VA Creeper Expectations and Training Review
16 weeks ago I devised THIS training program with some aspiration of achieving a marathon PR on March 25 in Damascus. To some extent PR chasing will always be one source of motivation when I sign up for an event, but when I look at the numbers I don't see much reason to think it will happen. Yes, I do have the knowledge that my training for VA Creeper, my 3rd marathon, has been less taxing than my other two marathons, but its also been slower and less consistent.
My key strategy of 4 runs at 30 miles 4 weeks apart never really materialized due to inhospitable weather, I stopped trying to meet pace targets, and I found that incorporating planned walk intervals into my long runs actually makes me want to walk more. I had even considered using a run 5/walk 1 strategy on race day and approaching the VA Creeper with a just finish attitude.
Not that there is anything at all wrong with just finishing an event...its actually a good attitude to have...I do usually like a challenge though. Looking at the numbers in all honesty I'd have to say that a 4 hour finish will be a challenge that I'm likely to be up to. My previous marathons a 3:35 and a 3:34 at Richmond in '10 and '11were fueled very much by a desire to qualify for the Boston Marathon. The VA Creeper is a USATF certified Boston Qualifying course, but I never approached this event looking to run it for a BQ. I did think in terms of a PR for a while, but thats just not realistic right now either. (BTW a Boston Qualifying time for a 40-44 yr old man is 3:15, at 45 it drops to 3:25 so I'm looking to BQ in 2016 depending on how things go, but it's too far down the road to be planning for it).
Still, I have to call my training leading up to the VA Creeper a success for the following reasons:
1) I knew when I signed up for an early spring marathon that winter training was going to be tough. I've never been a fan of bitter cold and even since I started year round active living I've still usually spent the winters more focused on weight lifting and 12 mile long runs. It was a harsh at times, but I got in most of my 20 and 20+ milers and all of my scheduled mid week 12 milers also!

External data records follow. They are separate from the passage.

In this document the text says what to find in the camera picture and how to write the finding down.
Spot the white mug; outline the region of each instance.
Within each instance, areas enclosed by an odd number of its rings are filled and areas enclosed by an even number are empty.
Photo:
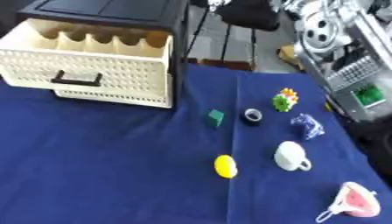
[[[282,169],[292,172],[296,169],[308,172],[312,163],[306,158],[305,150],[294,142],[283,142],[277,148],[275,161]]]

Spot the green gear toy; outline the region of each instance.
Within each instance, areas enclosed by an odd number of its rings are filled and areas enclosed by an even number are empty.
[[[274,107],[277,111],[279,112],[289,112],[291,109],[291,104],[289,102],[289,99],[287,97],[277,94],[273,99],[272,102],[274,104]]]

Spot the pink toy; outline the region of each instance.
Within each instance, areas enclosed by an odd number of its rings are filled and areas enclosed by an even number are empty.
[[[334,214],[347,213],[356,217],[374,217],[381,211],[375,198],[376,192],[354,182],[346,182],[340,188],[335,201],[316,219],[317,223],[328,220]]]

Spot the perforated plastic basket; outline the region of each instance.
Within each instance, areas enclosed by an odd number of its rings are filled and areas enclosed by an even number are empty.
[[[12,86],[53,89],[61,97],[172,106],[171,36],[160,47],[144,38],[126,45],[116,35],[104,44],[89,33],[79,41],[67,37],[66,32],[80,29],[132,35],[124,29],[28,19],[0,40],[2,76]],[[46,37],[56,30],[55,38]]]

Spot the black bar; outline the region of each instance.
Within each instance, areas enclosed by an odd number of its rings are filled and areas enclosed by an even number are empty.
[[[51,83],[55,84],[65,84],[65,85],[76,85],[76,86],[85,86],[85,87],[100,87],[102,74],[98,73],[96,75],[95,80],[87,81],[87,80],[64,80],[63,77],[66,74],[63,70],[59,70],[56,77],[51,80]]]
[[[231,24],[227,26],[225,43],[223,44],[222,55],[220,56],[220,60],[224,60],[226,57],[226,50],[228,49],[228,39],[230,38],[231,26],[232,26]]]
[[[252,29],[252,37],[251,37],[251,42],[252,42],[252,68],[255,70],[256,69],[256,43],[257,43],[257,37],[256,37],[256,30]]]
[[[193,48],[193,46],[194,46],[194,43],[196,42],[196,39],[197,39],[198,36],[200,35],[201,28],[203,27],[203,24],[206,22],[208,12],[209,12],[209,9],[208,9],[208,7],[207,7],[206,10],[204,11],[203,17],[201,18],[201,20],[200,20],[200,22],[199,22],[198,28],[196,29],[196,31],[195,31],[194,34],[193,34],[193,39],[192,39],[191,44],[189,45],[188,51],[187,51],[187,53],[186,53],[186,56],[189,55],[189,53],[191,52],[191,50],[192,50],[192,48]]]

2) LET ME STRESS THIS WITH CAPS AND BOLD PRINT. Running is not a good weight loss strategy. Running performance might arguably be called a good performance indicator for a weight loss strategy, but in and of itself weight is controlled mostly by food. I had been steady gaining since May of 2012, not much, but I had let myself drift above AMA guidelines by almost 10 lbs. I like to wake up in the morning first thing and weigh myself before I do anything else. I had gotten up to 183 and AMA guidelines per THIS website is 174 MAX. I am happy to say I am back to about an average of 170. If for no other reason keeping this number steadily below 174 makes it ALL worthwhile.
(Historical Note: I was peaking as a runner when I was waking up at around 163-166. I did an experiment over last summer with gaining muscle mass so I had convinced myself that my weight gain was healthy muscle. As part of fueling muscle growth I allowed myself to eat more "garbage" type "zombie" foods. Of the 15 or so lbs that I had added back on since reaching an adult low of 163-ish in Aug 2011 I can estimate that it was probably just 5-ish lbs of muscle and 10-lbs of fat. When I picked up my running mileage and still wasn't losing weight I was forced to remember what I had already learned and started eating with more discipline. Then the fat and water weight started falling off again. Eventually I will start fighting for PR's again and I will see how much muscle I can keep or if it's all just dead weight to a competitive runner)
3) I really enjoy running right now. I look forward to maintaining my current 40-50 mile weekly mileage base. I couldn't say that approaching the past 2 marathons in Richmond. I had actually started dreading some runs. I may be a little slower right now, but it feels good and I'm enjoying the time I'm spending running. That's a big win no matter how you slice it.